2. Number of Experts Used to Establish the Ground Truth for the Test Set and Qualifications of Those Experts:

• The document describes a "User Performance Study" where lay users measure glucose. The "System accuracy" section compares these results to a "reference bias" or "comparison method."
• No information is provided about experts establishing ground truth in the way one might for an AI-powered diagnostic image analysis system requiring expert annotation. For a blood glucose monitoring system, the "ground truth" or reference method is typically established by laboratory-grade glucose analyzers, often using a method like hexokinase or glucose oxidase with a highly accurate spectrophotometer. These are standardized laboratory procedures, not dependent on expert interpretation. The document mentions "reference bias," further suggesting a comparison to a precise laboratory method.

3. Adjudication Method for the Test Set:

• Not applicable in the context of a blood glucose monitoring system's accuracy study. Adjudication typically refers to resolving discrepancies among human readers or between human readers and an AI output in diagnostic imaging studies. Here, the comparison is between the device's reading and a precise laboratory reference method.

4. If a Multi-Reader Multi-Case (MRMC) Comparative Effectiveness Study was done:

• No, an MRMC study was not done. This type of study is relevant for diagnostic imaging systems where multiple human readers assess cases with and without AI assistance to determine the AI's impact on human performance. For a blood glucose meter, the evaluation is direct device performance against a reference standard, not an improvement in human reader performance.

5. If a Standalone (i.e., algorithm only without human-in-the-loop performance) was done:

• This concept isn't directly applicable in the same way it would be for an AI algorithm. The device itself (the meter and strips) is the "standalone" entity that produces a measurement. The "User Performance Study" assesses the "human-in-the-loop" aspect by having lay users operate the device and measure their own blood samples. The system accuracy results directly report the device's performance as used by humans.

6. The Type of Ground Truth Used:

• The ground truth (or reference method) for this blood glucose monitoring system study is implied to be highly accurate laboratory-based glucose measurements, against which the device's readings are compared. The term "reference bias" supports this. For blood glucose meters, this reference is typically a carefully calibrated laboratory instrument, not expert consensus or pathology, which are common for AI-based image analysis.
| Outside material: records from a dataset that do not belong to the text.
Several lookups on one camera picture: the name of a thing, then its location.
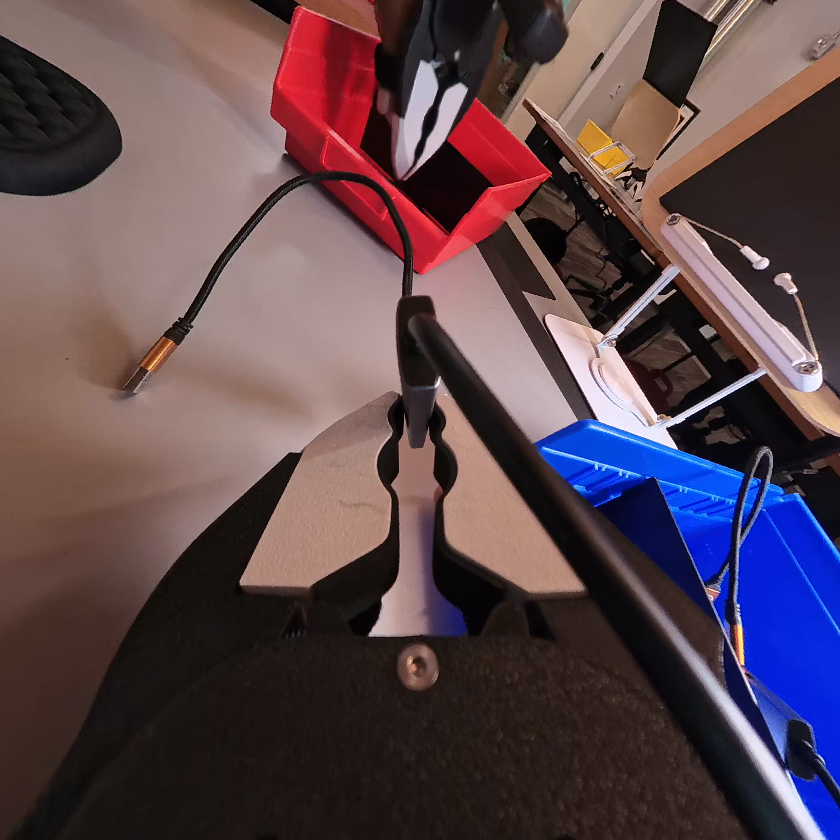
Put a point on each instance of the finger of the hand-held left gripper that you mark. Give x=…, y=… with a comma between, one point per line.
x=408, y=124
x=446, y=118

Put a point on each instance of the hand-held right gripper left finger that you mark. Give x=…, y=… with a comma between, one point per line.
x=321, y=518

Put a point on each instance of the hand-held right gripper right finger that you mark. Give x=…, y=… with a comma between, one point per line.
x=485, y=531

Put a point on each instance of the grey usb hub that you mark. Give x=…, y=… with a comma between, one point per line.
x=417, y=387

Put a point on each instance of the small red bin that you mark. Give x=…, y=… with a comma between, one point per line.
x=308, y=98

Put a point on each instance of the long office desk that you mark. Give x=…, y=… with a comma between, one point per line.
x=558, y=141

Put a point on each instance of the small yellow bin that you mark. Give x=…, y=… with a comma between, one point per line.
x=594, y=138

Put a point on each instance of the blue bin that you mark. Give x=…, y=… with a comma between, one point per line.
x=623, y=459

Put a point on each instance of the black backpack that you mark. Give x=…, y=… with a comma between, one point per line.
x=544, y=239

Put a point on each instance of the dark bin divider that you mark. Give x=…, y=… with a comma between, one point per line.
x=663, y=525

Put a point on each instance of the beige curved panel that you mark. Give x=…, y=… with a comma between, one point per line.
x=646, y=121

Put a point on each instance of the white folding stand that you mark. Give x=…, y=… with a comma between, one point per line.
x=577, y=354

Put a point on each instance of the black flat panel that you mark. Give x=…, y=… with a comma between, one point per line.
x=679, y=46

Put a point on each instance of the red floor bin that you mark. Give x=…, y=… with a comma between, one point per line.
x=649, y=380

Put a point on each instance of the wood-edged black board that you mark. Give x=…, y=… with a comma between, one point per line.
x=774, y=197

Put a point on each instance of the black power adapter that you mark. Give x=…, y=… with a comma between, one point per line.
x=778, y=715

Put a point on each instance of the black mesh pad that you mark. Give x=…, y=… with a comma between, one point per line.
x=46, y=124

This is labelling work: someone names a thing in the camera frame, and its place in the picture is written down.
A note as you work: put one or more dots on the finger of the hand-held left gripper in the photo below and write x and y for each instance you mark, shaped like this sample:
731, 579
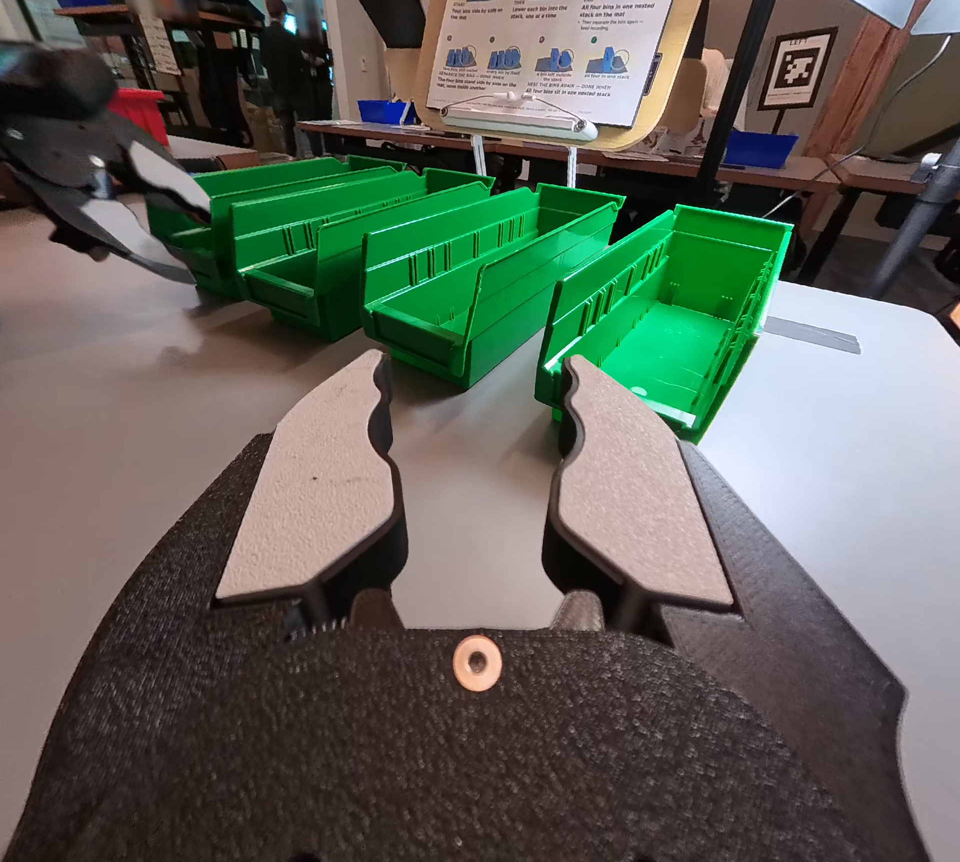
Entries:
161, 175
127, 231

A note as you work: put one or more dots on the black framed marker sign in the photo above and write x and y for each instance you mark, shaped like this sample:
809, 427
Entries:
799, 70

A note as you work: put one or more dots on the wooden sign board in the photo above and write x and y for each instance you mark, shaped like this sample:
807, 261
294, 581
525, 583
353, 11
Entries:
690, 36

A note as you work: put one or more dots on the printed instruction sheet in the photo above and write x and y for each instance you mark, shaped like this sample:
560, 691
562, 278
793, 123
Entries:
562, 51

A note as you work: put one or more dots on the grey tape strip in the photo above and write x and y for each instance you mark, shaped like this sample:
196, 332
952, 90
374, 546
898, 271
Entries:
810, 335

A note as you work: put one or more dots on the wooden shelf rack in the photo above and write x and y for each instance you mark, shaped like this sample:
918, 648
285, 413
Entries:
97, 14

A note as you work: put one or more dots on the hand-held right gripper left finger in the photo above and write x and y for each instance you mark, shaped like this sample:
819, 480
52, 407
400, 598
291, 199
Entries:
315, 494

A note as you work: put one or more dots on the white clip bar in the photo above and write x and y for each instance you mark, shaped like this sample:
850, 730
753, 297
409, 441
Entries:
517, 123

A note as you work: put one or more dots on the red ribbed crate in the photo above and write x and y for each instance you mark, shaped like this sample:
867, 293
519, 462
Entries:
139, 111

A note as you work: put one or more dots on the white sign stand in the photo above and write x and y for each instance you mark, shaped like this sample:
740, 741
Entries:
478, 156

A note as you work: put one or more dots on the grey metal pole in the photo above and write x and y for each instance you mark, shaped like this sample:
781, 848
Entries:
915, 224

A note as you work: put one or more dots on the black light stand pole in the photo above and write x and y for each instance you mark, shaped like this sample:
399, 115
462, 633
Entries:
739, 81

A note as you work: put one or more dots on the blue plastic bin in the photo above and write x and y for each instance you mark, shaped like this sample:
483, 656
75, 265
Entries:
757, 149
382, 111

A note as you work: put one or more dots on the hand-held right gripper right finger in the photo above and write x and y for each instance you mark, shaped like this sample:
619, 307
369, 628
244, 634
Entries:
637, 502

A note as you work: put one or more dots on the wooden side table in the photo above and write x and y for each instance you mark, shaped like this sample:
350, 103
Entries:
885, 175
750, 171

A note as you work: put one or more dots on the green plastic bin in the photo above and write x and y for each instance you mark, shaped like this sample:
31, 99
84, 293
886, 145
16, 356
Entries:
510, 299
337, 277
262, 179
660, 337

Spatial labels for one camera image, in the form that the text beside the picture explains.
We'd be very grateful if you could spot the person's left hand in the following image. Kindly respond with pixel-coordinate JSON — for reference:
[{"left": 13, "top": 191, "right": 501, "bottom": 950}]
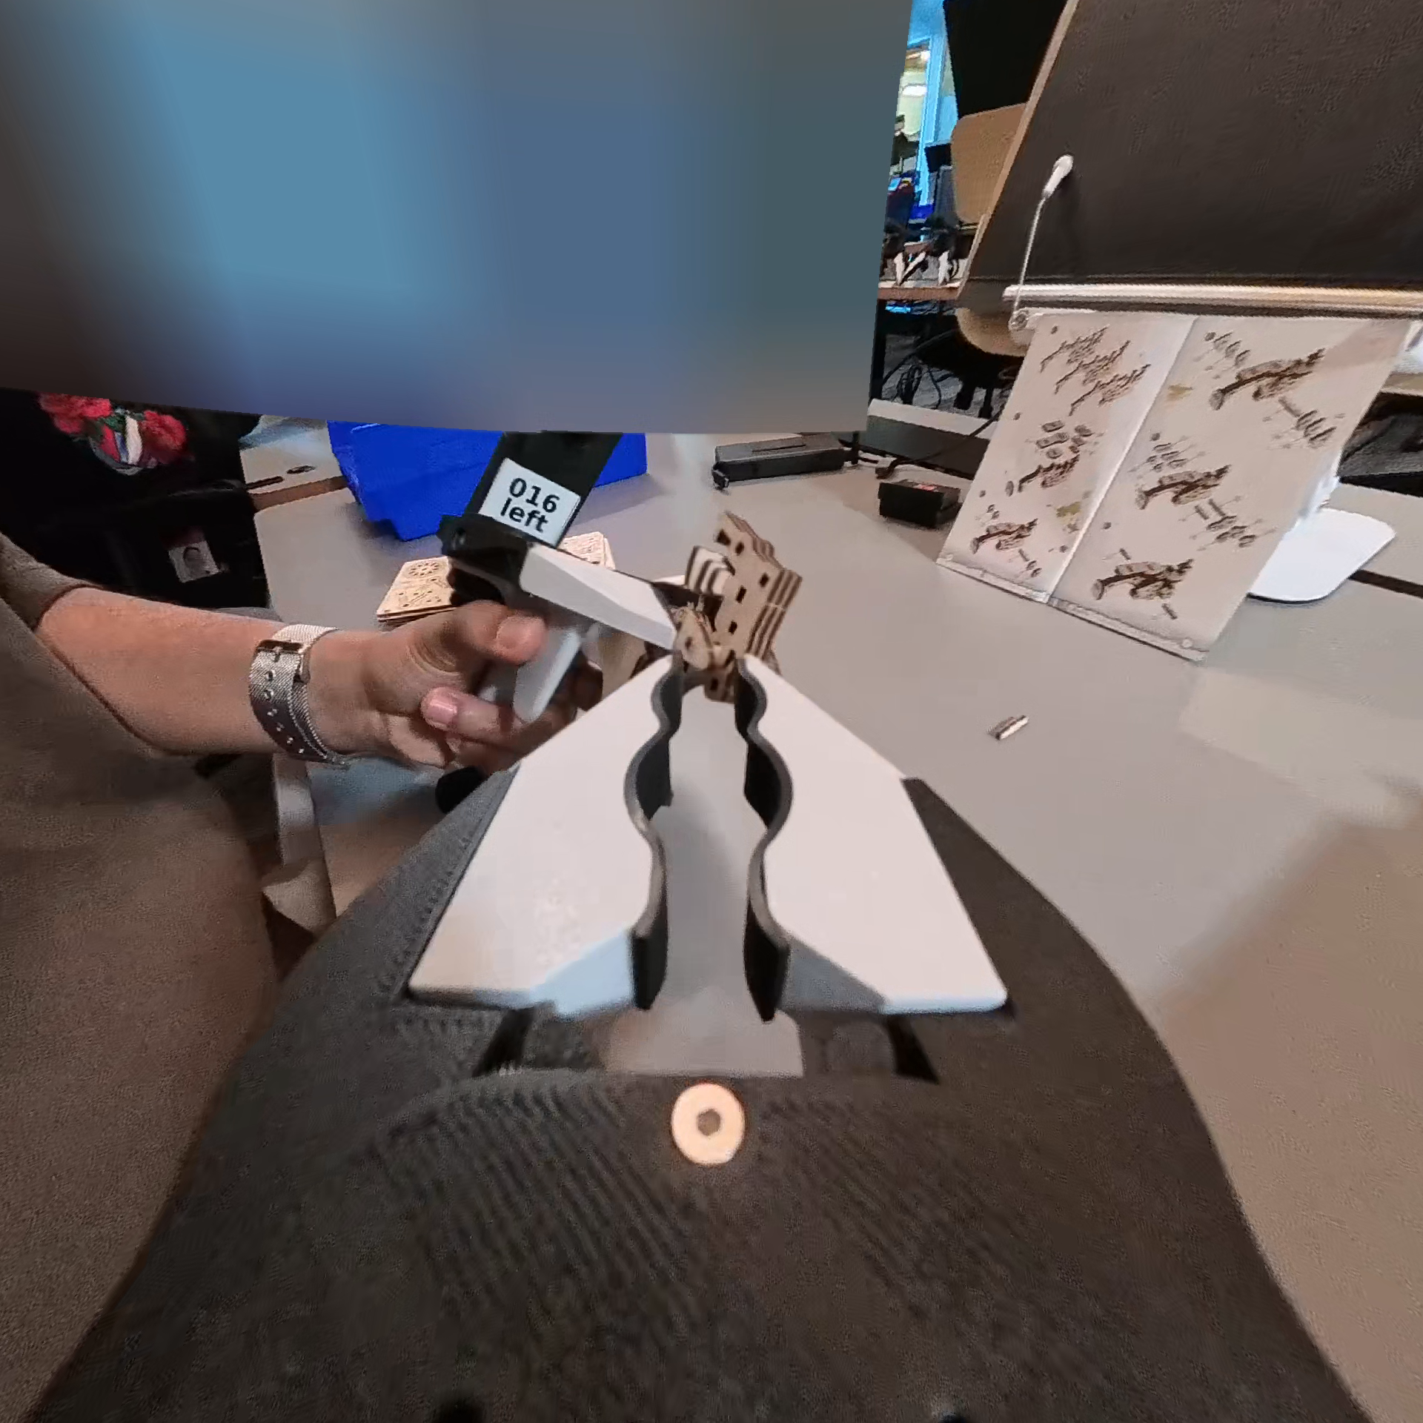
[{"left": 316, "top": 599, "right": 606, "bottom": 774}]

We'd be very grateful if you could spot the flat black device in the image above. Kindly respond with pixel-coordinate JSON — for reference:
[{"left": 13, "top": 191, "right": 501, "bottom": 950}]
[{"left": 711, "top": 432, "right": 856, "bottom": 488}]

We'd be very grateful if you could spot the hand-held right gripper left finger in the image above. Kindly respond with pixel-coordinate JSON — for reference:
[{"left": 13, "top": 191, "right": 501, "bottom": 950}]
[{"left": 406, "top": 654, "right": 679, "bottom": 1020}]

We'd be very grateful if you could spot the tan chair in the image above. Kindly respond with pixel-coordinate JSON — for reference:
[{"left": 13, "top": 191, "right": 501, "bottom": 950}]
[{"left": 950, "top": 105, "right": 1039, "bottom": 357}]

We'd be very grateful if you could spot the person's olive brown shirt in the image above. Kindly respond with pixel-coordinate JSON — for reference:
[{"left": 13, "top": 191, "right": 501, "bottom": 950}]
[{"left": 0, "top": 533, "right": 335, "bottom": 1423}]

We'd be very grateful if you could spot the monitor on white stand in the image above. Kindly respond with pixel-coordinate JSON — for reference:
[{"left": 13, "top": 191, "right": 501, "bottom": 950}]
[{"left": 955, "top": 0, "right": 1423, "bottom": 606}]

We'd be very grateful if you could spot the white cable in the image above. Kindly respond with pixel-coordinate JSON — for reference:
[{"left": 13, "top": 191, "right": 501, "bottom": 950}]
[{"left": 1009, "top": 156, "right": 1075, "bottom": 332}]

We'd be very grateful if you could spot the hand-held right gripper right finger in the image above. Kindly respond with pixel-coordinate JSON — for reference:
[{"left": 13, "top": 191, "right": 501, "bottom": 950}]
[{"left": 734, "top": 654, "right": 1011, "bottom": 1025}]

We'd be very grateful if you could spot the silver mesh wristwatch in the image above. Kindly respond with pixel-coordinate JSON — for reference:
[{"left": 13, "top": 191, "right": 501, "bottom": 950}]
[{"left": 247, "top": 625, "right": 355, "bottom": 769}]

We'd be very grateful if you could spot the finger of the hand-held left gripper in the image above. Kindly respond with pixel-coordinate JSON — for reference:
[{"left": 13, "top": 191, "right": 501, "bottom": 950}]
[{"left": 519, "top": 542, "right": 684, "bottom": 654}]

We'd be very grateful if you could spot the person's left forearm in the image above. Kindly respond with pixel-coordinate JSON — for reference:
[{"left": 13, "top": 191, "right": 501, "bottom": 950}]
[{"left": 33, "top": 583, "right": 267, "bottom": 759}]

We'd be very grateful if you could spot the model assembly instruction sheet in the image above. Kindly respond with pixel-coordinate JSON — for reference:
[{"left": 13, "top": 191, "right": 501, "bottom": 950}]
[{"left": 936, "top": 313, "right": 1404, "bottom": 664}]

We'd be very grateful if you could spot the blue plastic bin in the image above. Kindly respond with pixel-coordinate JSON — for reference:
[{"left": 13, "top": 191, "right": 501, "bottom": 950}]
[{"left": 324, "top": 420, "right": 648, "bottom": 544}]

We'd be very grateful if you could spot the small black box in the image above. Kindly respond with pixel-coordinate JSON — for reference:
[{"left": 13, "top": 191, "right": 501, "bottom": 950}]
[{"left": 877, "top": 478, "right": 961, "bottom": 528}]

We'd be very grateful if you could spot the laser-cut wooden model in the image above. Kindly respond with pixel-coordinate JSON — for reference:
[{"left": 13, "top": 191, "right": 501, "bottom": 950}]
[{"left": 650, "top": 511, "right": 804, "bottom": 705}]

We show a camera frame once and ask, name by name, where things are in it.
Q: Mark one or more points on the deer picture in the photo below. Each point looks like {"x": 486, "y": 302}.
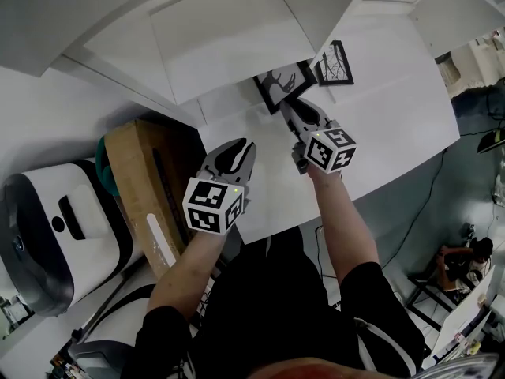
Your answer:
{"x": 284, "y": 81}

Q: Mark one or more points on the small black branch picture frame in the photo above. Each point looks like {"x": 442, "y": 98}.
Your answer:
{"x": 335, "y": 63}

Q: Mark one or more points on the person's right forearm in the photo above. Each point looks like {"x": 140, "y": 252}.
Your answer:
{"x": 343, "y": 227}

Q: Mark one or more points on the person's black clothing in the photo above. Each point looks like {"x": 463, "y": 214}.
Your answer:
{"x": 276, "y": 310}

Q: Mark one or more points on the green round object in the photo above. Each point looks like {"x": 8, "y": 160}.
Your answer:
{"x": 105, "y": 168}

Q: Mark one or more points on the brown cardboard box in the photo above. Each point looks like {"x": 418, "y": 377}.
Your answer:
{"x": 138, "y": 172}

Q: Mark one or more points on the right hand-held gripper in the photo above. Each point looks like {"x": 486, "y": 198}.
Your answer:
{"x": 331, "y": 148}

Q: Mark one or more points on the white desk with drawers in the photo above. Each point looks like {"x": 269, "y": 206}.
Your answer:
{"x": 394, "y": 132}

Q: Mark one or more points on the black wheeled machine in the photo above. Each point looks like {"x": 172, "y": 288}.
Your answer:
{"x": 493, "y": 140}

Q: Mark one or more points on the person's left forearm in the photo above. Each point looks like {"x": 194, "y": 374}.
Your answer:
{"x": 185, "y": 267}

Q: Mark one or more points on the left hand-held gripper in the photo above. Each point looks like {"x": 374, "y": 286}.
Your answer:
{"x": 205, "y": 207}

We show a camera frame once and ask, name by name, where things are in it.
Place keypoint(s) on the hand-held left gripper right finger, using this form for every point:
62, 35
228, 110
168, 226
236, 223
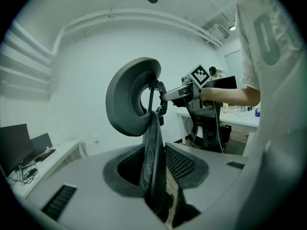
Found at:
220, 176

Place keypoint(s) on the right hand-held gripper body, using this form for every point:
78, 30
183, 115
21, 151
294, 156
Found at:
198, 75

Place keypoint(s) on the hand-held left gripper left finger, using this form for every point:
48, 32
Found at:
91, 200

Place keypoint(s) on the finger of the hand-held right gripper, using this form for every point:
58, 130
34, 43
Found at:
177, 92

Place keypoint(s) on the black mesh office chair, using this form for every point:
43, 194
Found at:
120, 99

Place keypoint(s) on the person's right forearm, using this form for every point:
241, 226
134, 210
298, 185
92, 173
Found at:
227, 96

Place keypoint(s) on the orange drink bottle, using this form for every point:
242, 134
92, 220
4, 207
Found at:
225, 109

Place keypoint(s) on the ceiling air vent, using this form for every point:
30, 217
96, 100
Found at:
223, 30

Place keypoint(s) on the white desk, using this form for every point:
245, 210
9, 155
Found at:
239, 121
64, 150

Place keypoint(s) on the black tablet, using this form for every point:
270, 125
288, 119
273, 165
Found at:
45, 154

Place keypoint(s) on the slim black power adapter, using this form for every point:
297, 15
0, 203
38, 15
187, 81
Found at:
32, 172

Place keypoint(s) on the blue and white pack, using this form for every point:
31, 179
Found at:
257, 112

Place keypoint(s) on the small flat black monitor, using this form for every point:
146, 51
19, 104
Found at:
42, 144

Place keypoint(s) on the person's light grey shirt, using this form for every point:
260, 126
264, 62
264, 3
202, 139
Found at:
275, 92

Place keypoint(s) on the white ceiling pipes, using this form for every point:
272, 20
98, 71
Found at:
144, 14

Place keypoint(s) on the large curved black monitor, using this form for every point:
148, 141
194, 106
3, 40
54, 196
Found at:
14, 147

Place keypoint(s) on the black chair with grey frame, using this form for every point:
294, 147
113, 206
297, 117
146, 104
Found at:
206, 123

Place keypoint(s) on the white wall socket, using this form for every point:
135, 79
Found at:
96, 138
7. The Sample Size for the Training Set:

• Not applicable. This document describes the validation of a blood glucose monitoring system, not an AI or machine learning model that requires a "training set." The system's underlying technology is an electrochemical sensor, not a learned algorithm in the AI sense.

8. How the Ground Truth for the Training Set was established:

• Not applicable. As no training set for an AI model is mentioned, there's no ground truth establishment for a training set.

In summary, the document details a traditional validation approach for a medical device (blood glucose monitor) focusing on its accuracy and performance under various conditions, including lay user operation. It does not involve the complex AI-specific testing methodologies (such as MRMC, training sets, or expert adjudication for ground truth) that would be pertinent to AI/ML-driven diagnostic devices.